As introduced as an important linked factor, the demand in form of the market perspective immediately effects the platform planning. The market perspective evaluates the customer perception, resulting in a demand forecast. The demand forecast itself includes pricing conceptions. Once fixed, a pricing concept influences the target costing, which defines the monetary boundaries for the platform planning and the further operations tasks.
Concerning the process technology design, the influence on and from the platform planning is limited, because this design project is usually already initiated in advance of the platform planning process. However, the selection of the platform is restricted to feasibility constraints and has a huge impact on the respective manufacturing life cycle costs. Therefore, the operations costs, investment costs, maintenance costs and development costs need to be integrated into the decision making process of platform planning. Quality factors and various other cost types can be complemented to this list.
Furthermore, network decisions about facilities and suppliers also have a huge impact on the cost and flexibility, as explained in the previous chapter. Hence, it is necessary to integrate the production network planning, including potential new sites, platform to plant allocation, allocation of production stages to plants and supplier network planning into the platform planning.
In addition, the integration of the strategic ramp-up planning is important in order to integrate production flexibility and cost into platform planning.

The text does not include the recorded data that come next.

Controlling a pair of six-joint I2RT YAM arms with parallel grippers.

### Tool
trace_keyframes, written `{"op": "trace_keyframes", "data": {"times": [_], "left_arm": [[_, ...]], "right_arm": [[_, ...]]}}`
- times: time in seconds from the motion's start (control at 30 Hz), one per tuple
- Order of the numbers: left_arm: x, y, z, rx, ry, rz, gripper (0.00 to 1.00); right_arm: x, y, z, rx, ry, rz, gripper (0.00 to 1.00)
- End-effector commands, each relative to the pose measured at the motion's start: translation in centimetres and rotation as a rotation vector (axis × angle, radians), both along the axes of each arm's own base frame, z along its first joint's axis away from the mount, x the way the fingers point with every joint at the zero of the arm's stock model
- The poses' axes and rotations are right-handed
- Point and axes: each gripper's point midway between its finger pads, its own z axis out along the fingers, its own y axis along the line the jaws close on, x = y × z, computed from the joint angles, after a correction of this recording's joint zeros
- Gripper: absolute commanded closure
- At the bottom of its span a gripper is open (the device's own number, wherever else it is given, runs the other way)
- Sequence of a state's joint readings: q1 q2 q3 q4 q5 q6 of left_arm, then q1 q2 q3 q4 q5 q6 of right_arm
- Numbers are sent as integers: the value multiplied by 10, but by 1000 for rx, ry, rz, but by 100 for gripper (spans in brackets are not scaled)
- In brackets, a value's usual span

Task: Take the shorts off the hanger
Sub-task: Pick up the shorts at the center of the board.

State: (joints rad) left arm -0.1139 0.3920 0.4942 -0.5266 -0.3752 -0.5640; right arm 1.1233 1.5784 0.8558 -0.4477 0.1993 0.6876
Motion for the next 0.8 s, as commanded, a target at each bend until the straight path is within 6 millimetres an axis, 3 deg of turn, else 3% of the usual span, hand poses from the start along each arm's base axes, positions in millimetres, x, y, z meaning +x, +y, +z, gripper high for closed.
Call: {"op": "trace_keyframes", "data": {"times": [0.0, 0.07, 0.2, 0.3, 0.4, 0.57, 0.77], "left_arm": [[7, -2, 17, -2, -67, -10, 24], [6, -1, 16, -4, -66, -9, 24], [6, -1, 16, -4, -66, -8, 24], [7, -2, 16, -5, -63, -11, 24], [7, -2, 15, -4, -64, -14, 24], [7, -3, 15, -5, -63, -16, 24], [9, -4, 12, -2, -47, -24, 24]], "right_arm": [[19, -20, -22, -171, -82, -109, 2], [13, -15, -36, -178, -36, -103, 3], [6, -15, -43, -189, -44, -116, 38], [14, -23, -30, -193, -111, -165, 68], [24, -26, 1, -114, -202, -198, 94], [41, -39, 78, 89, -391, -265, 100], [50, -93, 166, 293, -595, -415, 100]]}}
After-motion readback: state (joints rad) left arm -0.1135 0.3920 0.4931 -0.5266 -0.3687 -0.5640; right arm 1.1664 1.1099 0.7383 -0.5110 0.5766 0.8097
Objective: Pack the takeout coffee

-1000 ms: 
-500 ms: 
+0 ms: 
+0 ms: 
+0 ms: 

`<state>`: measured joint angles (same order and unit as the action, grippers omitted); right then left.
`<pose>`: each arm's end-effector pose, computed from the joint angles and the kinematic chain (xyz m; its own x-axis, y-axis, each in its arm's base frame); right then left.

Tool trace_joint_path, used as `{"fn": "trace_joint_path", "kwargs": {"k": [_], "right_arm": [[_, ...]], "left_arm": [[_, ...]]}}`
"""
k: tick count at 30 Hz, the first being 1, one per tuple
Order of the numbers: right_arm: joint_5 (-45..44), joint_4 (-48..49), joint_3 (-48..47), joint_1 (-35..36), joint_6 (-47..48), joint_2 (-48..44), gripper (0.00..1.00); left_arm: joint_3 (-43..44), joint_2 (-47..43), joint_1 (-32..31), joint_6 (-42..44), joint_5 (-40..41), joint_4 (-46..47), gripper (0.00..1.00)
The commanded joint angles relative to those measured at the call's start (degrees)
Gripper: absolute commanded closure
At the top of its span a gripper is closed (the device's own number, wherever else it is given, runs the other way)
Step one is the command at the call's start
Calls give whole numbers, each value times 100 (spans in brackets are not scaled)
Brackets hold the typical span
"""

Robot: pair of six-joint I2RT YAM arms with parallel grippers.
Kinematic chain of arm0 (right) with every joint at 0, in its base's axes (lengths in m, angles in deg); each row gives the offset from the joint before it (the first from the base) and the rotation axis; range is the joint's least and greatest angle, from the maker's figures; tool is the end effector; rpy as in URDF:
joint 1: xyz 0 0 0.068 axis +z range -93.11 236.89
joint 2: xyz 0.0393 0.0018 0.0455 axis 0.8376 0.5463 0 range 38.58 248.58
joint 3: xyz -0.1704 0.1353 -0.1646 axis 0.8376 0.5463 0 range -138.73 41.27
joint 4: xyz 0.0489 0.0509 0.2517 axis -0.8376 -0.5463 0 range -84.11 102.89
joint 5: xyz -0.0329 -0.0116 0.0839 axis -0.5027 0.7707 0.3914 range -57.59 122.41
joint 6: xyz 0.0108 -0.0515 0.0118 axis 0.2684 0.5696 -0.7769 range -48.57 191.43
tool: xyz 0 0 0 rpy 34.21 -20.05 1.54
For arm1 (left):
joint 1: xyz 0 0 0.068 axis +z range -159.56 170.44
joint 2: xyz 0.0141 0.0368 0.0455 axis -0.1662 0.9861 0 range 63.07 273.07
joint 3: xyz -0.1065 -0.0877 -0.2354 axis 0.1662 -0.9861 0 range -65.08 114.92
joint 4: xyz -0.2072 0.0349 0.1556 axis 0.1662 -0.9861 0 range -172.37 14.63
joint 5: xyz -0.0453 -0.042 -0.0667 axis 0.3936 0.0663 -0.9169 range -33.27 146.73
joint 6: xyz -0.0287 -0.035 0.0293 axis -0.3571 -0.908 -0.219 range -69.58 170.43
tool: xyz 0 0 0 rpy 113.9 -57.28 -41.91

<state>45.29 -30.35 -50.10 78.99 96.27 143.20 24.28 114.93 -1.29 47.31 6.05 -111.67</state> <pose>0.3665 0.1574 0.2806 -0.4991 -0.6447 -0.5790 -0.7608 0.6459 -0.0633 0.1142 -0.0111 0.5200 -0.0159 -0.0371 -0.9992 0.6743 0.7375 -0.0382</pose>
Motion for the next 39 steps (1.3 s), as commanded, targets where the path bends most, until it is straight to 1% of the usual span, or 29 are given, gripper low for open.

The required alignment covers, amongst others, the product to plant allocation and the production capacity planning.
In summary, it can be said that it is necessary to integrate the mentioned operations tasks into strategic platform planning in order to enable a high degree of flexibility, reliability, and efficiency. Therewith a cost reduction and an early mitigation or avoidance of risks can be achieved.
Several models and literature sources concerning the decision making process of platform concepts already exist. Based on the concept design, the market perspective and cost effects, they determine potential platform concepts. In total nine different platform planning concepts are analyzed in the context of this thesis. An overview is given in Table 1. The different authors are listed on the left side of the rows, while the columns provide information about the included operations aspects and decisions. While the entry “o” declares that a certain aspect is integrated in an author’s paper, “-“ indicates that it is not integrated. The final point “flexibility” represents the opportunity to react on unforeseen events and act adaptive in general, e.g. to increase the production volume if necessary.
The concept design, as the first key aspect discussed in literature, is the main driver for the product design and its attributes. Thereby, the vehicle architecture is defined in functional attributes, determining the internal functions, and design variables, which define the parts and assemblies (De Weck, 2006). It provides a basis to cluster certain variants on diverse platforms and is discussed in various examples.
While AlGeddawy and ElMaraghy (2013) propose a heuristic to create modules and potential platforms based on cladistics with the objective to maximize product commonality, Bhandare and Allada (2009) generate a more complex approach. They introduce an intense definition and evaluation of design variables. Therewith, they provide a feasible solution in respecting technical constraints and finally determine common design variables, merging into a platform. Furthermore, De Weck et al. (2003) use a product variant design plan, which optimizes the product variants. These are stated in a design vector, which is limited to the platform design vector and is oriented to an objective vector. Seepersad et al. (2000) proceed similarly, but determine certain ranges for the design variables in dedicated constraints with an upper and lower bound. De Weck (2006) expands these approaches and formulates a tri-level problem. On the lowest level, the individual variants are formulated with respect to the engineering performance, which provides feasible boundaries for the objective values in form of upper and lower bounds. On the intermediate level the platforms are formulated and on the highest level the variants get assigned to the different platforms. A further approach by Kumar et al. (2009) applies a binary string, including the platform selection parameters, to define the product architecture.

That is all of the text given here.